No wonder if we too share ruin the same."]
He concluded with a long and joyous Jodler, and shouted triumphantly: "Dear brethren, Andreas Hofer sends you his greetings, and informs you that the Austrians have invaded the Tyrol. Hurrah, 'tis time!"
"Yes, 'tis time," murmured Anna Maria, Anthony Wallner's wife, to herself; "'tis time for me to give Lizzie the signal, for the insurrection has broken out." She hastened into the house, took her husband's old rifle from the chamber, ran with it out of the back- door of the house, and fired the signal for her daughter.
"There," she said, returning quietly into the house, "she will have heard the report, and there is time yet to save him. I will do now what Tony asked me to do. When he sings the song, I shall take the paper-balls from the table-drawer in the back-room, give a package to each of the two boys and two servant-girls, and tell them to go with it into the mountains and circulate the paper-balls everywhere, that the inhabitants of the whole Pusterthal, from one end to the other, from the Gross-Glockner to the Venediger and Krimler Tauern, may learn this very day that it is time, and that the Boafoks are to be expelled from the country.

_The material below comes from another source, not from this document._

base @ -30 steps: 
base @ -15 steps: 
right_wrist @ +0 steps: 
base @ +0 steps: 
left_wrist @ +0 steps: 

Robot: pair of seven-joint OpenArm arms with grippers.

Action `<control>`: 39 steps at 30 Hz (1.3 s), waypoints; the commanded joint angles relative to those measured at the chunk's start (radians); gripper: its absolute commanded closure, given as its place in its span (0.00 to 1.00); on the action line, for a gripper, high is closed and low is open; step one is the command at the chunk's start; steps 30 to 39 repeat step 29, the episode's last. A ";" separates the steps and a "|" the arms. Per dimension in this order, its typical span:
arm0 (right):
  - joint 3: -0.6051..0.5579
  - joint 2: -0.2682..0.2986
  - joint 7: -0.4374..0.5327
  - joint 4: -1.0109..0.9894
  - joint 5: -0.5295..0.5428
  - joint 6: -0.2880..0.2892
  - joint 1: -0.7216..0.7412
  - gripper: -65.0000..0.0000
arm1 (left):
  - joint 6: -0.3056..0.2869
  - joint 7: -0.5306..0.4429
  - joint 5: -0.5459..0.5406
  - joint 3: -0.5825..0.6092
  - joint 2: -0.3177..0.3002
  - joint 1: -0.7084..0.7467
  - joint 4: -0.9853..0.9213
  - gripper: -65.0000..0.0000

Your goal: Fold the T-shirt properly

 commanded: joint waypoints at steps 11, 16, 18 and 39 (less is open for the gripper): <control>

Halloo, boys, come here! Halloo, girls, your mistress wants to speak to you!"
CHAPTER XI.
THE DECLARATION OF LOVE.
Eliza Wallner, after leaving her mother, had sped with the utmost rapidity through the back-door, across the yard, through the garden, out of the small gate leading to the meadow, down the foot-path, up the mountain-road, jumping from stone to stone, courageous and intrepid as a true daughter of the Tyrol. Now she stood at the portal of the castle, in front of which some of the Bavarian soldiers were lying in idle repose on a bench, while others in the side-wing of the castle allotted to them were looking out of the windows, and dreamily humming a Bavarian song, frequently interrupted by loud yawns.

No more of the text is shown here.